[Stored items from a collection]

=====

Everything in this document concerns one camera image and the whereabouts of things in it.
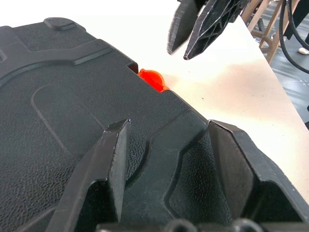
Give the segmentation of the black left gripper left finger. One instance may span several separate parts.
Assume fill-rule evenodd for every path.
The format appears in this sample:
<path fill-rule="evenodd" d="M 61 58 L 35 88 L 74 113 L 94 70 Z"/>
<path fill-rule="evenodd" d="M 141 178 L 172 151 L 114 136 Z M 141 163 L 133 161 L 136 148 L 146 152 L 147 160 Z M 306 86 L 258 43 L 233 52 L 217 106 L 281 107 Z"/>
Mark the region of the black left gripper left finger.
<path fill-rule="evenodd" d="M 109 125 L 77 164 L 58 204 L 23 232 L 95 232 L 99 224 L 119 222 L 130 128 L 129 119 Z"/>

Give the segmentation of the orange case latch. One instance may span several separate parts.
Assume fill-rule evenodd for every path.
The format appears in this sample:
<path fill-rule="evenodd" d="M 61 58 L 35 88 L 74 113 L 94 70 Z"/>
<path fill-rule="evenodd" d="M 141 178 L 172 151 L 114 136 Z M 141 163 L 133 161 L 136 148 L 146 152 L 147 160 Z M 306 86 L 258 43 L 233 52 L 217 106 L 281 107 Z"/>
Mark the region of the orange case latch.
<path fill-rule="evenodd" d="M 165 84 L 163 76 L 156 71 L 141 69 L 138 73 L 138 76 L 157 92 L 161 93 L 169 90 L 169 88 Z"/>

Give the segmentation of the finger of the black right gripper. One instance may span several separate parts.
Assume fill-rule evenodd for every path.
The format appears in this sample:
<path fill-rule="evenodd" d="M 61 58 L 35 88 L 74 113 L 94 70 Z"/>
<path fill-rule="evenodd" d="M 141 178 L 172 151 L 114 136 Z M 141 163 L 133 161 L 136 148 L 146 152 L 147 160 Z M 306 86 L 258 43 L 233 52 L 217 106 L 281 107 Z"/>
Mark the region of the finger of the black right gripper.
<path fill-rule="evenodd" d="M 248 0 L 208 0 L 195 21 L 183 58 L 190 60 L 203 53 L 247 4 Z"/>
<path fill-rule="evenodd" d="M 173 54 L 190 36 L 198 13 L 206 0 L 178 0 L 180 2 L 175 11 L 169 28 L 167 52 Z"/>

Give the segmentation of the black plastic tool case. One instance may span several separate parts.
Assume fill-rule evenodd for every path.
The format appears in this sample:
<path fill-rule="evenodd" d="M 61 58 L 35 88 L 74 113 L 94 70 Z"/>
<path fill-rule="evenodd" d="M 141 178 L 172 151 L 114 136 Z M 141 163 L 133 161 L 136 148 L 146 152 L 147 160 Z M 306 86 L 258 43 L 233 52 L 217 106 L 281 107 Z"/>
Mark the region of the black plastic tool case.
<path fill-rule="evenodd" d="M 0 27 L 0 232 L 58 204 L 83 156 L 129 119 L 122 223 L 229 224 L 206 120 L 65 18 Z"/>

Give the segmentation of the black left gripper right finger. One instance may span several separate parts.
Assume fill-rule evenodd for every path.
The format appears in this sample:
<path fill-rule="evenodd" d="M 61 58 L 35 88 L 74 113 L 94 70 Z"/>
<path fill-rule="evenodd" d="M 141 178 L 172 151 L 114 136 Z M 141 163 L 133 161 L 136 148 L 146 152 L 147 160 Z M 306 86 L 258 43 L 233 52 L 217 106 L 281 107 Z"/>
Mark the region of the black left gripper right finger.
<path fill-rule="evenodd" d="M 215 166 L 233 219 L 304 222 L 305 200 L 291 181 L 234 125 L 208 124 Z"/>

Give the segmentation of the wooden chair frame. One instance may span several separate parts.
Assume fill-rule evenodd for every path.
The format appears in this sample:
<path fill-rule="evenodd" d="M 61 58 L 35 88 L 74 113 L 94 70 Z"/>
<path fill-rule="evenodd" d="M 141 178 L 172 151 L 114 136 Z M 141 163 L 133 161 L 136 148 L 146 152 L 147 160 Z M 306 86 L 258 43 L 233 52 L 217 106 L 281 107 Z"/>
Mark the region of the wooden chair frame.
<path fill-rule="evenodd" d="M 284 0 L 279 0 L 266 28 L 262 31 L 254 29 L 258 24 L 258 21 L 262 19 L 262 15 L 271 1 L 272 0 L 250 0 L 249 4 L 246 6 L 241 15 L 241 18 L 246 24 L 247 29 L 251 35 L 260 39 L 259 48 L 266 56 L 268 63 L 273 60 L 275 52 L 280 44 L 279 30 L 276 30 L 276 33 L 273 37 L 270 36 L 271 30 L 274 28 L 276 20 L 283 19 L 283 31 L 286 30 L 289 24 L 287 12 L 284 13 L 284 16 L 280 16 L 281 7 Z"/>

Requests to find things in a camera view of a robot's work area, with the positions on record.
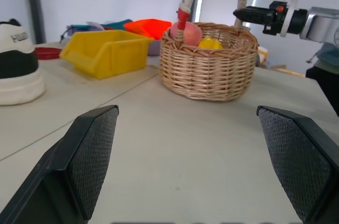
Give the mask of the white and black shoe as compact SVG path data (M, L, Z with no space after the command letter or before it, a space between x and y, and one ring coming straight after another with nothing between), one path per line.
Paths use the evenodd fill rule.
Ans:
M46 91L38 56L16 19L0 22L0 106L31 102Z

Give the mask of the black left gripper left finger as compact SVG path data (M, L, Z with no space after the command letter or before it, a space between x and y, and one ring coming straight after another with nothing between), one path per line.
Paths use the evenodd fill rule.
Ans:
M36 163L0 213L0 224L88 224L111 157L116 105L78 116Z

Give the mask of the teal cloth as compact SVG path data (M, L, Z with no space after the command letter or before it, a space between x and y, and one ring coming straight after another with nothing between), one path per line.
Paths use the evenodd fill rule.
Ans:
M103 26L106 30L125 30L124 25L130 22L132 22L131 19L126 19L119 22L103 23L101 26Z

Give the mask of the yellow plastic storage bin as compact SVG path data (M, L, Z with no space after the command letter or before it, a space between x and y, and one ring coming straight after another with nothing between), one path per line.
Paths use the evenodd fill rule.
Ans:
M60 58L89 76L104 79L145 68L152 42L123 30L76 32Z

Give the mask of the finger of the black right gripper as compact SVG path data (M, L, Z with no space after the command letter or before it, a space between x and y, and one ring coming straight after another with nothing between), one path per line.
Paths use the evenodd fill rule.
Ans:
M270 12L268 8L248 6L234 10L233 15L236 17L265 16Z
M269 16L260 16L260 15L238 15L236 16L237 19L246 22L246 23L253 23L258 25L266 25L269 23Z

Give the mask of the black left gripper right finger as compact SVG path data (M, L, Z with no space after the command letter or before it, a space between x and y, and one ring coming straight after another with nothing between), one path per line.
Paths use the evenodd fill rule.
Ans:
M311 118L258 106L275 174L303 224L339 224L339 146Z

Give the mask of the teal grey object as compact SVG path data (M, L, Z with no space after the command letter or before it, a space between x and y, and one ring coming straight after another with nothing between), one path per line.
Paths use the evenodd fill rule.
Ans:
M339 74L339 47L331 43L324 43L322 47L307 61L317 61L314 66L333 74Z

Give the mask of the dark grey vertical post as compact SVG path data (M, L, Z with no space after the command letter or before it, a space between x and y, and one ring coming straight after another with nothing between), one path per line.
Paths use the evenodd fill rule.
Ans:
M35 41L37 44L45 43L46 34L44 30L41 0L28 0L28 2Z

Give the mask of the cardboard pieces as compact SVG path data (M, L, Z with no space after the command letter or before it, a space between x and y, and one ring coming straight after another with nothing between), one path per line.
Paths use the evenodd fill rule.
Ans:
M258 47L256 67L260 67L260 68L264 68L264 69L270 69L270 70L273 70L273 71L278 71L280 73L305 78L304 74L300 74L300 73L297 73L297 72L294 72L294 71L287 70L286 65L275 65L275 66L268 67L267 66L268 65L268 63L267 63L268 55L269 55L269 52L268 52L267 49L265 49L263 47Z

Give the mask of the yellow fruit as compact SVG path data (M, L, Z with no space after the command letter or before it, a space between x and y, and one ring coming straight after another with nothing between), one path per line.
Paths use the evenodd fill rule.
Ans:
M198 47L202 49L223 49L221 42L211 37L203 38Z

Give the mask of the red flat object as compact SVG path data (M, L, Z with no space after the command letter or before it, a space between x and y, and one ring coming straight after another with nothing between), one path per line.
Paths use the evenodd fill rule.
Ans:
M39 60L59 59L62 49L51 47L36 47L35 52Z

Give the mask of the orange cloth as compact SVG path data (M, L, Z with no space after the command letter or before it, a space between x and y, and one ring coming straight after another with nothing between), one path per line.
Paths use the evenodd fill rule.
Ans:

=====

▶ _TASK TO CARRY OUT_
Which lines of the data contain the string "grey"? Copy each of them.

▶ _ANSWER FOR THIS EXERCISE_
Give the mask of the teal grey object as compact SVG path data (M, L, Z with no space after the command letter or before it, a space between x and y, and one ring coming straight after another with nothing between), one path per line.
Give the mask of the dark grey vertical post as compact SVG path data (M, L, Z with no space after the command letter or before it, a space between x and y, and one ring coming straight after another with nothing between), one path per line.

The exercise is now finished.